- _TASK_: Here are some records; copy every line that holds the word "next".

•••••

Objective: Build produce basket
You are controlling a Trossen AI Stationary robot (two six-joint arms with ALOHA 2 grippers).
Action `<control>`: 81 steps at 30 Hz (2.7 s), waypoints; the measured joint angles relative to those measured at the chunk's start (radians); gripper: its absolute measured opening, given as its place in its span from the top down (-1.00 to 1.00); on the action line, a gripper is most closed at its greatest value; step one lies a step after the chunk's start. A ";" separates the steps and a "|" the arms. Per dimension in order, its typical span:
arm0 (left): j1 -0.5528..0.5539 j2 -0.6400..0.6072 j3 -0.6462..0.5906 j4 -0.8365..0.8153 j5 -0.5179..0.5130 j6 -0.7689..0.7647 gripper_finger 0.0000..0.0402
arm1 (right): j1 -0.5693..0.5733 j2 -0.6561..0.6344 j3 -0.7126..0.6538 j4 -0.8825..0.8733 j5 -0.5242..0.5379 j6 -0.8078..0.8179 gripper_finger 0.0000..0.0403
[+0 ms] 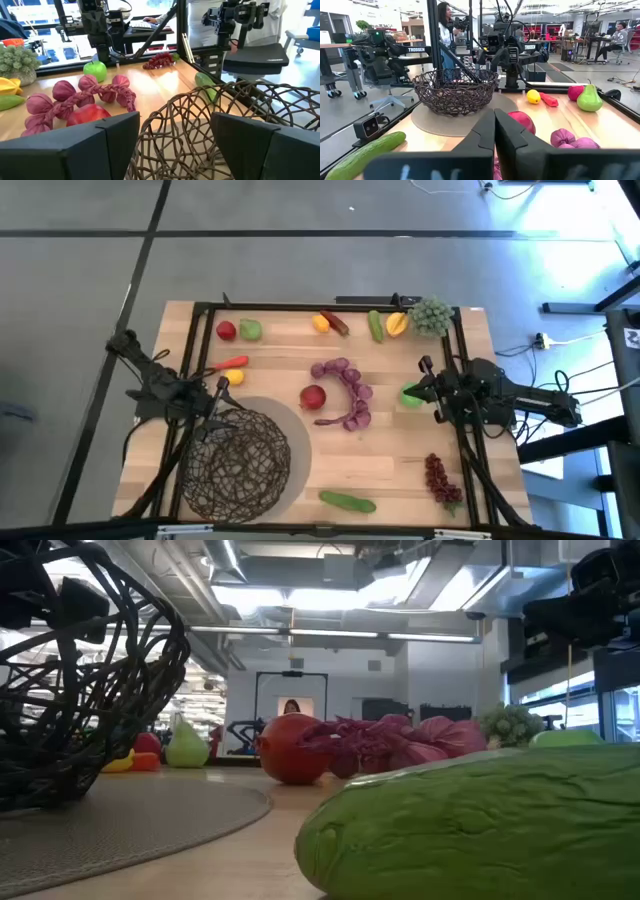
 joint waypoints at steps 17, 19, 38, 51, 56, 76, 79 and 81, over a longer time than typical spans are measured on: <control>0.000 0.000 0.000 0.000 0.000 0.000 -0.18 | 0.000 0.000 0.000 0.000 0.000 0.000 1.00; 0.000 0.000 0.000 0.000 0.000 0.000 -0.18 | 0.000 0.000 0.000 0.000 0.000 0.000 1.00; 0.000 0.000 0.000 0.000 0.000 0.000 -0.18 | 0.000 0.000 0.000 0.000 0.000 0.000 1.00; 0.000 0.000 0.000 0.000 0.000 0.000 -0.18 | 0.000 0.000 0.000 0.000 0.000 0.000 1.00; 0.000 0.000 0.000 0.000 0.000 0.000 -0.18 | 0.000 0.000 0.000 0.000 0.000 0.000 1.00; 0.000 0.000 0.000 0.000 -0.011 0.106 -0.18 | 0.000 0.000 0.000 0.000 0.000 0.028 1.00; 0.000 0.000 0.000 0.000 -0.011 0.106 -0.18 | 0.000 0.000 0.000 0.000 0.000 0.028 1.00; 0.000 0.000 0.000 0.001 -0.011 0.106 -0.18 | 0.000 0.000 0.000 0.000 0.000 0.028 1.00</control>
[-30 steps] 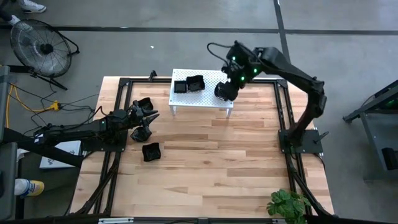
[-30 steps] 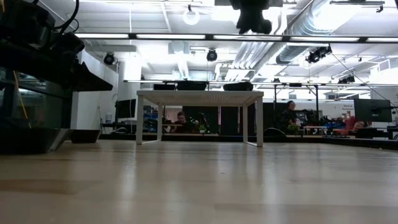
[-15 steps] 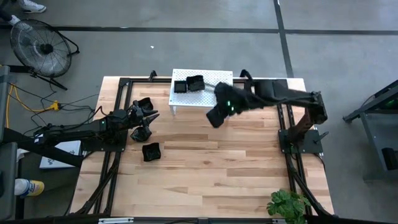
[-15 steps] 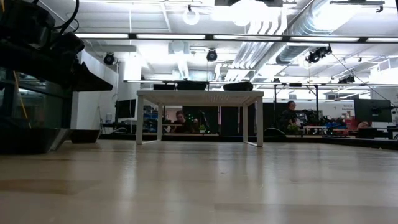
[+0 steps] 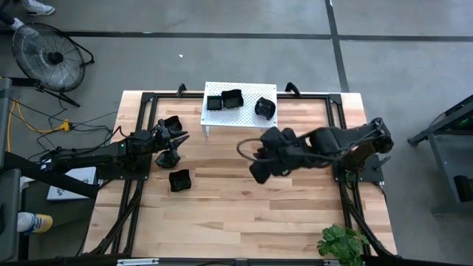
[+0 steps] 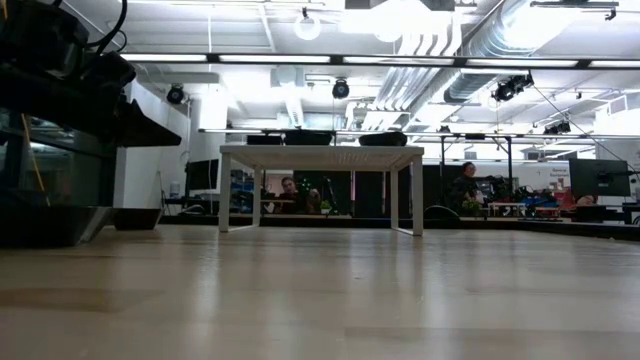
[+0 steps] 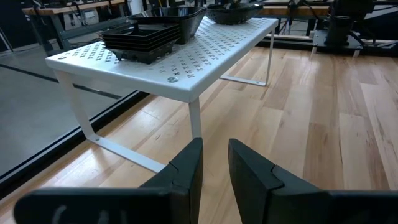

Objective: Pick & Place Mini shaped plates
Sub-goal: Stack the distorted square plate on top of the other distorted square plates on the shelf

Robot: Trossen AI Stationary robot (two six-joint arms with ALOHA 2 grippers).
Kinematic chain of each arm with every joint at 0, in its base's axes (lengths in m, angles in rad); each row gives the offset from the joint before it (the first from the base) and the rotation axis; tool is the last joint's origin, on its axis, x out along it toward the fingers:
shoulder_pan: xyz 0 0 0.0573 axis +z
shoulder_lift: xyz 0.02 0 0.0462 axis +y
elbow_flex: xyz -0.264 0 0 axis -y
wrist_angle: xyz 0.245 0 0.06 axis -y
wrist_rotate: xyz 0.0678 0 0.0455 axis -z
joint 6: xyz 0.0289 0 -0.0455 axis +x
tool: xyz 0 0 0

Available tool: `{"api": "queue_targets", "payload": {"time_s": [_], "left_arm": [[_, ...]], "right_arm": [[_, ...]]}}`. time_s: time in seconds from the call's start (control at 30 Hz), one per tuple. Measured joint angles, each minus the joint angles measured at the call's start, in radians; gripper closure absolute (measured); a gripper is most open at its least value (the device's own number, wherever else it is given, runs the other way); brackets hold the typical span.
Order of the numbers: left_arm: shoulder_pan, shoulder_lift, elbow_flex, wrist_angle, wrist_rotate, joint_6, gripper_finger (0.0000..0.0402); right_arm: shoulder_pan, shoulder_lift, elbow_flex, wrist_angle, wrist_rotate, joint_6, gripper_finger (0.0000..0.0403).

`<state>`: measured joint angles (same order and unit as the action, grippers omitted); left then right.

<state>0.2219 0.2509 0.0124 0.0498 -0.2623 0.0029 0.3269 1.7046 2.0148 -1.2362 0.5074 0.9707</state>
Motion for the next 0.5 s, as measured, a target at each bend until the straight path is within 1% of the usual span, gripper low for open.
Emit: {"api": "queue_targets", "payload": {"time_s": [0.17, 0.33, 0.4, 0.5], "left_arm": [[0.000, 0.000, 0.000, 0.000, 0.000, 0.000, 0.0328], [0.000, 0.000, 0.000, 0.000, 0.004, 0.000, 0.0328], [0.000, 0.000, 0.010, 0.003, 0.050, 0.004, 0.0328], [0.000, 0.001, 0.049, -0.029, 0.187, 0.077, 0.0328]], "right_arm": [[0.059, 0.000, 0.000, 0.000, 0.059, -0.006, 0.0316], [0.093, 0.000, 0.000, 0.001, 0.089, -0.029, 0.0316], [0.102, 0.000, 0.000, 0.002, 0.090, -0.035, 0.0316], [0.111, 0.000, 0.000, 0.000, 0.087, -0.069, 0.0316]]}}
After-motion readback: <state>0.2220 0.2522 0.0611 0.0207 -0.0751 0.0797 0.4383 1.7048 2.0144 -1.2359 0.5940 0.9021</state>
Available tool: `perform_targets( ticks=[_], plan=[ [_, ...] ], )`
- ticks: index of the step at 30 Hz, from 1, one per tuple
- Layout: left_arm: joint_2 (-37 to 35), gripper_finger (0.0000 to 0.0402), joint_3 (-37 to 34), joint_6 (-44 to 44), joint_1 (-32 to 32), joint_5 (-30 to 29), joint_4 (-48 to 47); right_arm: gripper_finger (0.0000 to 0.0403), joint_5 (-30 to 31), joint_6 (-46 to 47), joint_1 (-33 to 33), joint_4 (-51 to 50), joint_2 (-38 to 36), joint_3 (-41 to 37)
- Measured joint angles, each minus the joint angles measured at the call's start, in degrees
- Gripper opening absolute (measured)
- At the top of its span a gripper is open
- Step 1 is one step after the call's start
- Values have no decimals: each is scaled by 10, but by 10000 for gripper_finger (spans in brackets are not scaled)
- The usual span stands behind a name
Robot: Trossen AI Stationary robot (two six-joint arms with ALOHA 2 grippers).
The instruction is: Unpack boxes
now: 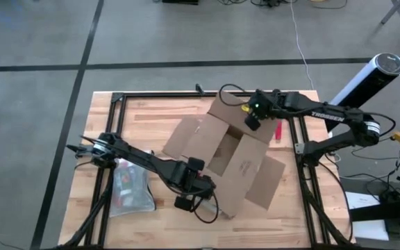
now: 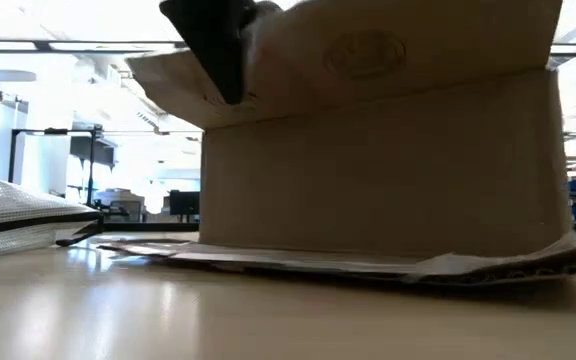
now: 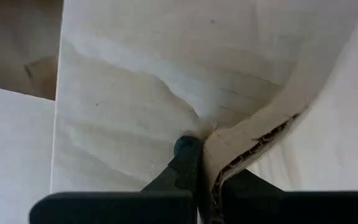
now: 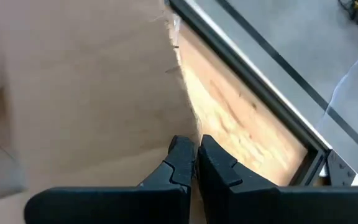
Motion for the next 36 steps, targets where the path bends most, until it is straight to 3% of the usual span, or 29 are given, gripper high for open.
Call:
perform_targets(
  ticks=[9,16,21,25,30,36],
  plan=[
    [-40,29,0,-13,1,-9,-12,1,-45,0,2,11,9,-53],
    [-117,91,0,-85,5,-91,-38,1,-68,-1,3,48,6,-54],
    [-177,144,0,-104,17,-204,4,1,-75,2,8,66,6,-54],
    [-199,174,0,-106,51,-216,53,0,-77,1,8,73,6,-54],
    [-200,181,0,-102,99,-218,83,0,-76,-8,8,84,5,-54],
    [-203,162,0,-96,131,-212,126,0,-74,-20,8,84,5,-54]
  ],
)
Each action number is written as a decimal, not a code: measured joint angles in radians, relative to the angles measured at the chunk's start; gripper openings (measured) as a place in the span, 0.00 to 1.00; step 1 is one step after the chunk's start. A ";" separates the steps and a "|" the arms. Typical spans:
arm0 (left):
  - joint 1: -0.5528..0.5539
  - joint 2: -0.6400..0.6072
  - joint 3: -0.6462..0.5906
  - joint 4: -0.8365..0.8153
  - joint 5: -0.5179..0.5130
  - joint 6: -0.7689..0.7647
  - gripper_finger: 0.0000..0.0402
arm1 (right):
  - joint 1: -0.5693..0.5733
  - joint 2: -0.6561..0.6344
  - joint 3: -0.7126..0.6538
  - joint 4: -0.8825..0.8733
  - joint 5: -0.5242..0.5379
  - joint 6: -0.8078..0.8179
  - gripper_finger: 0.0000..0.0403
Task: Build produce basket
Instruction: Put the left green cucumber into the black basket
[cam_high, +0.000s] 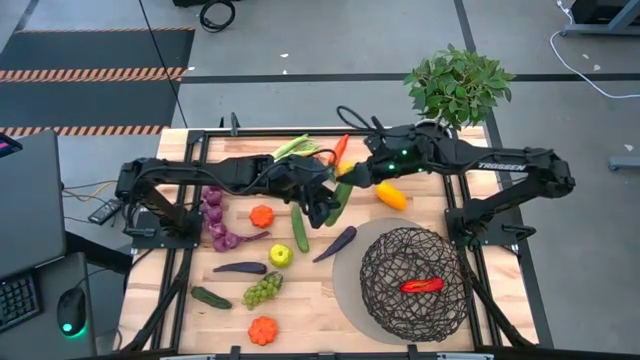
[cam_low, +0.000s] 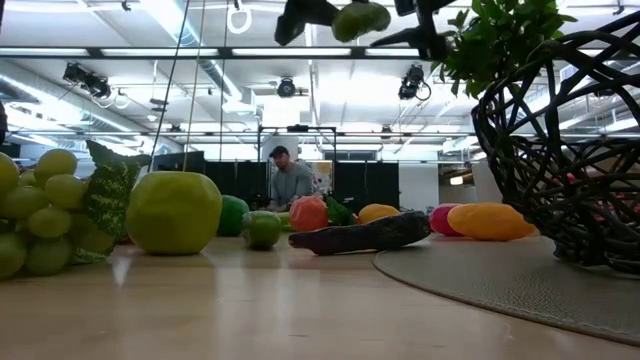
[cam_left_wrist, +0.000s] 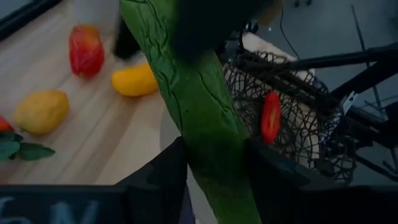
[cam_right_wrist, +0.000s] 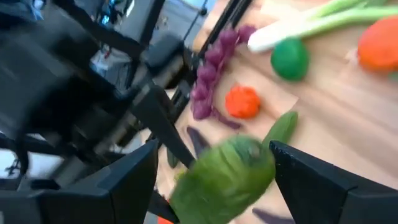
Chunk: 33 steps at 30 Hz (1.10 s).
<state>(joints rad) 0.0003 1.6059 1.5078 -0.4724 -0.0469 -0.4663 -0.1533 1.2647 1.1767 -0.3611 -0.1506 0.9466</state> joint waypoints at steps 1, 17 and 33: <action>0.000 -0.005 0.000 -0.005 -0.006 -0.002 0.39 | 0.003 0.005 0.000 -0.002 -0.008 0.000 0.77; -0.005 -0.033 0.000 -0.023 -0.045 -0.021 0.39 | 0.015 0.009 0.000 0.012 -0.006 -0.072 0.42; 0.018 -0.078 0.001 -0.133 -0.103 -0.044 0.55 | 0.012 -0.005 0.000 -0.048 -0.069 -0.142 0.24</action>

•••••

- _RESULT_:
Motion for the next 0.5 s, as measured, a target at each bend until the straight path is within 1% of the usual span, gripper low for open.
Motion for the next 36 steps, targets where the path bends most, until it is straight to 3% of the usual span, or 29 are given, gripper high for open.

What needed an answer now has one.